Opt Express. 2022 Aug 15;30(17):31029-31043. doi: 10.1364/OE.461552.

Abstract

It has been widely investigated for images taken through glass to remove unwanted reflections in deep learning. However, none of these methods have bad effects, but they all remove reflections in specific situations, and validate the results with their own datasets, e.g., several local places with strong reflections. These limitations will result in situations where real reflections in the world cannot be effectively eliminated. In this study, a novel Translation-invariant Context-retentive Wavelet Reflection Removal Network is proposed to address this issue. In addition to context and background, low-frequency sub-images still have a small amount of reflections. To enable background context retention and reflection removal, the low-frequency sub-images at each level are performed on the Context Retention Subnetwork (CRSn) after wavelet transform. Novel context level blending and inverse wavelet transform are proposed to remove reflections in low frequencies and retain background context recursively, which is of great help in restoring clean images.

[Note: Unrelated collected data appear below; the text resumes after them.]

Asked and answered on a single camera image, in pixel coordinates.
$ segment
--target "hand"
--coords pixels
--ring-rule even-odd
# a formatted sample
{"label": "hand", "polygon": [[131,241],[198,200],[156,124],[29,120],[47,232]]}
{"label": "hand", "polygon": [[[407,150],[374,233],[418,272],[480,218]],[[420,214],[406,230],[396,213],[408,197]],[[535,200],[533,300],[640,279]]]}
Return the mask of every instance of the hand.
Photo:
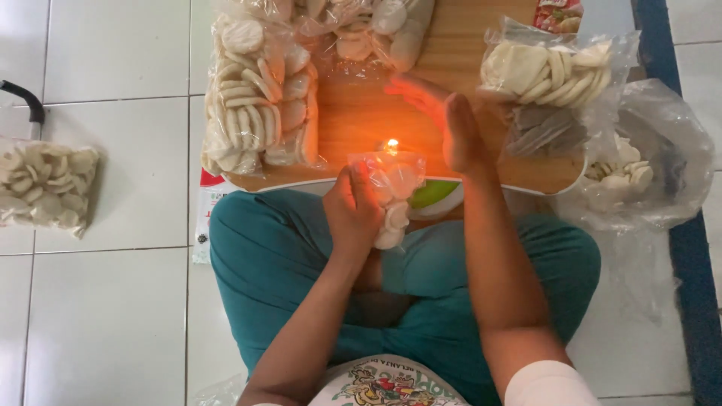
{"label": "hand", "polygon": [[443,133],[444,161],[449,169],[467,173],[477,163],[489,161],[466,96],[410,74],[393,75],[384,91],[389,95],[403,95],[407,103],[431,117]]}
{"label": "hand", "polygon": [[383,221],[365,163],[341,170],[336,184],[323,197],[323,209],[334,240],[334,252],[363,264]]}

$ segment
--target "blue floor trim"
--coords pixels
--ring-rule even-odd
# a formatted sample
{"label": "blue floor trim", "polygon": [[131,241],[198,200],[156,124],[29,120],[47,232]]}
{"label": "blue floor trim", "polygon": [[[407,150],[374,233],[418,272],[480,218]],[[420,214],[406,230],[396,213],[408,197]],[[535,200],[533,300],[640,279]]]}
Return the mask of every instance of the blue floor trim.
{"label": "blue floor trim", "polygon": [[[682,94],[666,0],[632,0],[632,5],[647,76]],[[682,281],[679,310],[695,405],[722,406],[722,329],[703,214],[672,229],[669,247]]]}

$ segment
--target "red packaging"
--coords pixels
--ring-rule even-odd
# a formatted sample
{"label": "red packaging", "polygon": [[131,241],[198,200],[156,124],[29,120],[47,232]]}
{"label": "red packaging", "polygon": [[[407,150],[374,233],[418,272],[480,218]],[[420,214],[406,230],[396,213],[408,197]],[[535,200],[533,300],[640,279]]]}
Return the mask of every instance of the red packaging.
{"label": "red packaging", "polygon": [[581,0],[539,0],[534,27],[555,34],[576,34],[583,15]]}

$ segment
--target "person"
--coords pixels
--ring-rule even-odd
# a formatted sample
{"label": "person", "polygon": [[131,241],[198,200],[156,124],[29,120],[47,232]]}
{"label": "person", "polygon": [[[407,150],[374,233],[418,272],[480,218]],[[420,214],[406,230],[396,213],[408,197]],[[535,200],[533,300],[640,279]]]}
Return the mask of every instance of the person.
{"label": "person", "polygon": [[[554,217],[512,218],[463,95],[408,74],[386,92],[441,129],[464,221],[372,250],[383,216],[363,164],[323,198],[221,200],[211,260],[250,374],[238,405],[599,405],[565,352],[599,281],[594,240]],[[369,326],[374,291],[412,300]]]}

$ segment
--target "green bowl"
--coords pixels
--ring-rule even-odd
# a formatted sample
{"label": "green bowl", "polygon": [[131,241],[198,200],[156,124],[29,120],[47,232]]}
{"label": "green bowl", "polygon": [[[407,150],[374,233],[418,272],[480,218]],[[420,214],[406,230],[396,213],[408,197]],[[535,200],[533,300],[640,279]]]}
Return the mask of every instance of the green bowl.
{"label": "green bowl", "polygon": [[426,186],[416,190],[411,198],[411,208],[414,210],[429,207],[446,199],[458,188],[458,182],[426,181]]}

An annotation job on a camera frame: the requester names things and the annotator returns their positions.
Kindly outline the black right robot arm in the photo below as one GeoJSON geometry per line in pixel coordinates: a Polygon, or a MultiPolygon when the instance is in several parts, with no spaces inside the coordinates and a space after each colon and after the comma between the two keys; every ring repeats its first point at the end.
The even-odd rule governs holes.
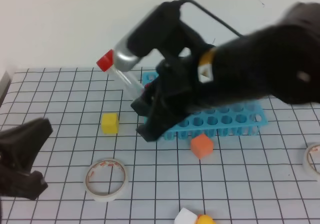
{"type": "Polygon", "coordinates": [[[202,39],[180,57],[166,50],[157,78],[132,103],[148,142],[193,113],[272,95],[290,105],[320,101],[320,5],[298,2],[278,23],[221,46],[202,39]]]}

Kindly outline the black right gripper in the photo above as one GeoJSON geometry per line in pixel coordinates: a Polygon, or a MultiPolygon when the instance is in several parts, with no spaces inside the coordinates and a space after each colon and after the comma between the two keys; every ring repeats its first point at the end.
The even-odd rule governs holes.
{"type": "Polygon", "coordinates": [[[146,117],[136,130],[147,142],[157,141],[191,113],[213,107],[217,100],[213,82],[202,83],[198,70],[201,63],[212,64],[215,46],[182,21],[151,29],[153,47],[164,60],[156,68],[159,76],[131,104],[139,116],[146,117]]]}

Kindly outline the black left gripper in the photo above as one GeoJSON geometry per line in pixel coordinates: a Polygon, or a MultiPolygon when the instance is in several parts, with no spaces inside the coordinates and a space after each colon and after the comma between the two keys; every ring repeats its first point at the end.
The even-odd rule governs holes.
{"type": "Polygon", "coordinates": [[[1,196],[35,200],[48,188],[41,172],[27,172],[52,132],[47,118],[36,118],[0,132],[1,196]]]}

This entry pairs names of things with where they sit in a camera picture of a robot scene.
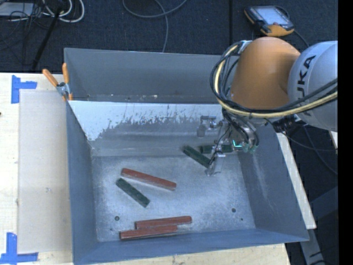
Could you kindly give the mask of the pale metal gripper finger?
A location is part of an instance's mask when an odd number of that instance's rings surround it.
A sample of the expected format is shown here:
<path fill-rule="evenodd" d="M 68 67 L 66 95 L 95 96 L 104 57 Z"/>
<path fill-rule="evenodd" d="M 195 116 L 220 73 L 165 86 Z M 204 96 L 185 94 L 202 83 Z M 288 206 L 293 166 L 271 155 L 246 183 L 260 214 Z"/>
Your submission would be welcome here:
<path fill-rule="evenodd" d="M 210 164 L 205 170 L 206 175 L 210 177 L 221 173 L 225 158 L 226 158 L 226 155 L 223 153 L 220 153 L 220 152 L 214 153 L 210 159 Z"/>
<path fill-rule="evenodd" d="M 219 132 L 220 125 L 216 116 L 202 115 L 200 117 L 200 124 L 196 129 L 197 137 L 218 135 Z"/>

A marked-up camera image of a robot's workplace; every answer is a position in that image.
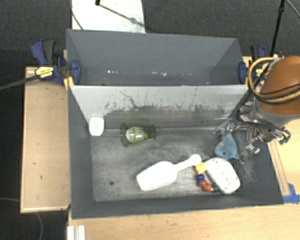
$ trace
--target brush handle
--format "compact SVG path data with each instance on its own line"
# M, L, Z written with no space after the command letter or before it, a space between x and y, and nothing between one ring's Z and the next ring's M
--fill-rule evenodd
M198 154L193 154L189 157L189 159L182 161L180 163L175 164L176 172L179 172L181 170L184 170L190 166L197 166L202 162L202 158Z

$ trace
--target colorful beads
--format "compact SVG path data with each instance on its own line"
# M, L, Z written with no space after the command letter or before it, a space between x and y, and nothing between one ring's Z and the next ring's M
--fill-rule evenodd
M210 183L207 183L204 187L203 187L203 190L206 191L206 192L210 192L212 189L212 186Z
M207 181L205 179L202 179L198 181L198 185L199 187L204 188L207 185Z
M197 185L199 187L201 187L203 189L203 191L205 191L205 192L215 192L215 193L220 191L217 184L211 185L210 183L208 183L205 180L206 177L204 175L204 172L207 170L207 168L206 168L206 165L205 165L204 162L198 164L195 167L195 170L197 172L197 176L195 177Z
M202 181L202 180L204 180L205 179L205 175L204 174L202 174L202 173L200 173L200 174L198 174L197 176L196 176L196 180L199 182L199 181Z
M212 185L213 192L220 192L220 189L217 184Z
M207 168L204 162L199 163L196 167L195 167L196 171L198 174L203 174Z

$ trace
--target yellow bead
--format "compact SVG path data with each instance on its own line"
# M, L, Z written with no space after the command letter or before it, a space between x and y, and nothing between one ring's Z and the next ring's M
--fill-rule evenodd
M195 167L195 170L198 172L198 174L204 173L204 172L207 170L205 163L204 163L204 162L199 163L199 164Z

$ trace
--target blue bead
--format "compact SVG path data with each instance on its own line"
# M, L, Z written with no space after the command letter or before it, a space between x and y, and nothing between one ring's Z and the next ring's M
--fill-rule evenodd
M205 175L204 174L198 174L197 176L196 176L196 180L199 182L199 181L202 181L202 180L204 180L205 179Z

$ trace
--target wooden table
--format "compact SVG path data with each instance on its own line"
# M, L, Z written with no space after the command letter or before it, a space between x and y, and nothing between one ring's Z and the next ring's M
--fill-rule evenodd
M27 68L27 77L33 70ZM52 82L26 84L22 213L65 210L70 204L66 96L64 87ZM286 127L292 133L290 141L283 146L274 141L269 147L282 191L287 191L286 178L300 195L300 120ZM81 220L69 215L68 224L85 225L87 240L291 240L300 239L300 204Z

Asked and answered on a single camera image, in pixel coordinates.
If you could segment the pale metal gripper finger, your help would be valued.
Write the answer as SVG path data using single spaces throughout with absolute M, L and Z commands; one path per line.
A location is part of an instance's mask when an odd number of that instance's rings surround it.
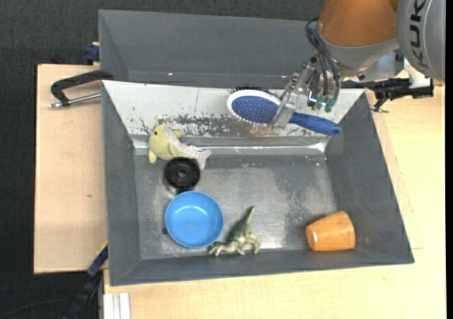
M 270 123 L 271 129 L 284 129 L 293 115 L 302 87 L 302 75 L 294 73 L 280 96 L 280 104 Z

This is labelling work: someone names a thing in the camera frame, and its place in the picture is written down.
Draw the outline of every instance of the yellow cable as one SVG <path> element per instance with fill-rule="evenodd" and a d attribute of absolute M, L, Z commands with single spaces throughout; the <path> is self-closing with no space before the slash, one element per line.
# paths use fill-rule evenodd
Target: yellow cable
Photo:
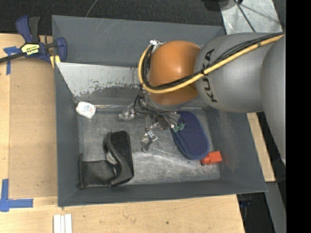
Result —
<path fill-rule="evenodd" d="M 175 91 L 175 90 L 178 90 L 178 89 L 180 89 L 180 88 L 183 88 L 183 87 L 185 87 L 185 86 L 187 86 L 187 85 L 189 85 L 189 84 L 191 84 L 191 83 L 193 83 L 193 82 L 199 80 L 199 79 L 202 78 L 204 75 L 209 74 L 209 73 L 212 72 L 213 70 L 216 70 L 216 69 L 222 67 L 223 65 L 227 64 L 228 62 L 233 61 L 233 60 L 235 60 L 236 58 L 238 58 L 238 57 L 240 57 L 240 56 L 242 56 L 242 55 L 244 55 L 244 54 L 246 54 L 246 53 L 248 53 L 248 52 L 250 52 L 250 51 L 252 51 L 252 50 L 255 50 L 255 49 L 259 48 L 259 47 L 265 46 L 265 45 L 267 45 L 267 44 L 269 44 L 269 43 L 278 41 L 278 40 L 279 40 L 280 38 L 282 38 L 283 36 L 284 36 L 284 35 L 275 36 L 275 37 L 272 37 L 272 38 L 270 38 L 270 39 L 263 40 L 263 41 L 261 41 L 261 42 L 259 42 L 259 43 L 257 43 L 257 44 L 251 45 L 251 46 L 249 46 L 249 47 L 247 47 L 247 48 L 245 48 L 245 49 L 243 49 L 243 50 L 241 50 L 241 51 L 239 51 L 239 52 L 237 52 L 237 53 L 235 53 L 235 54 L 233 54 L 233 55 L 231 55 L 231 56 L 225 58 L 224 60 L 220 61 L 219 63 L 216 63 L 216 64 L 212 65 L 211 67 L 209 67 L 208 69 L 206 69 L 206 70 L 204 71 L 204 74 L 199 73 L 199 74 L 197 74 L 196 76 L 194 76 L 193 78 L 191 78 L 191 79 L 189 79 L 189 80 L 187 80 L 187 81 L 185 81 L 185 82 L 183 82 L 183 83 L 180 83 L 180 84 L 175 85 L 175 86 L 170 87 L 170 88 L 161 89 L 161 90 L 155 90 L 155 89 L 152 89 L 152 88 L 147 87 L 146 84 L 144 84 L 143 78 L 142 78 L 142 76 L 141 76 L 142 62 L 143 62 L 143 59 L 144 59 L 144 57 L 145 57 L 145 55 L 146 55 L 146 53 L 147 53 L 147 51 L 148 51 L 148 48 L 150 47 L 150 45 L 149 45 L 149 46 L 147 47 L 147 49 L 144 51 L 144 53 L 142 54 L 142 56 L 141 56 L 141 58 L 140 58 L 140 60 L 139 60 L 139 64 L 138 64 L 138 78 L 139 78 L 139 82 L 142 84 L 142 87 L 143 87 L 146 91 L 151 92 L 151 93 L 160 94 L 160 93 L 172 92 L 172 91 Z"/>

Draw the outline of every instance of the white plastic piece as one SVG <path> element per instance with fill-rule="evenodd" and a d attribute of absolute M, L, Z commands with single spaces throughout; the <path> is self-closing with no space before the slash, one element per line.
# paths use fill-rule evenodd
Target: white plastic piece
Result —
<path fill-rule="evenodd" d="M 91 119 L 96 112 L 96 106 L 88 102 L 79 102 L 76 111 L 80 115 Z"/>
<path fill-rule="evenodd" d="M 72 233 L 71 214 L 54 215 L 53 232 L 54 233 Z"/>

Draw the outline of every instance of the blue tape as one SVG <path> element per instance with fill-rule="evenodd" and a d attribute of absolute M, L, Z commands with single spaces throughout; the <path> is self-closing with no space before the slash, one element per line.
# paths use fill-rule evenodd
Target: blue tape
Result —
<path fill-rule="evenodd" d="M 20 53 L 20 49 L 17 48 L 16 46 L 14 47 L 8 47 L 4 48 L 3 51 L 10 56 L 12 53 Z M 7 65 L 6 65 L 6 75 L 9 75 L 11 73 L 11 61 L 9 60 Z"/>
<path fill-rule="evenodd" d="M 32 208 L 34 199 L 9 200 L 9 180 L 2 180 L 0 212 L 8 212 L 13 208 Z"/>

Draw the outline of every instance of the yellow clamp label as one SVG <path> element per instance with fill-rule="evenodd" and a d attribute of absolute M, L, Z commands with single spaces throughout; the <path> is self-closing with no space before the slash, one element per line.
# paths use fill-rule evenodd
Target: yellow clamp label
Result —
<path fill-rule="evenodd" d="M 21 47 L 21 51 L 27 55 L 35 54 L 39 52 L 40 45 L 38 44 L 26 44 Z"/>

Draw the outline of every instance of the gray bin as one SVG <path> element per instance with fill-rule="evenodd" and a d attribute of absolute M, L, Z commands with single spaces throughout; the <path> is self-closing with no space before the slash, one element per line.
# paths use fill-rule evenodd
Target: gray bin
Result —
<path fill-rule="evenodd" d="M 159 140 L 147 154 L 143 153 L 139 139 L 144 119 L 117 120 L 118 113 L 132 103 L 137 94 L 135 67 L 150 40 L 188 40 L 203 46 L 224 35 L 221 27 L 62 16 L 53 16 L 52 26 L 53 37 L 64 37 L 68 44 L 66 63 L 54 69 L 59 206 L 266 191 L 246 114 L 206 108 L 200 98 L 183 108 L 198 116 L 211 150 L 221 151 L 223 161 L 213 166 L 201 166 L 199 161 L 182 157 L 169 131 L 156 132 Z M 115 67 L 121 70 L 119 73 L 133 72 L 132 83 L 105 85 L 107 70 L 113 72 Z M 102 76 L 101 85 L 94 89 L 90 89 L 89 84 L 92 76 Z M 92 119 L 76 113 L 78 101 L 98 106 Z M 83 152 L 88 160 L 104 158 L 102 140 L 108 131 L 118 130 L 127 130 L 130 134 L 134 178 L 110 189 L 79 190 L 76 186 L 79 154 Z"/>

High-frequency sub-images with reflections are performed on the Detail-enhanced Reflection layer removal Subnetwork to complete reflection removal. In addition, in order to further separate the reflection layer and the transmission layer better, we also propose Detail-enhanced Reflection Information Transmission, through which the extracted features of reflection layer in high-frequency images can help the CRSn effectively separate the transmission layer and the reflection layer, so as to achieve the effects of removing reflection. The quantitative and visual experimental results on benchmark datasets demonstrate that the proposed method performs better than the state-of-the-art approaches.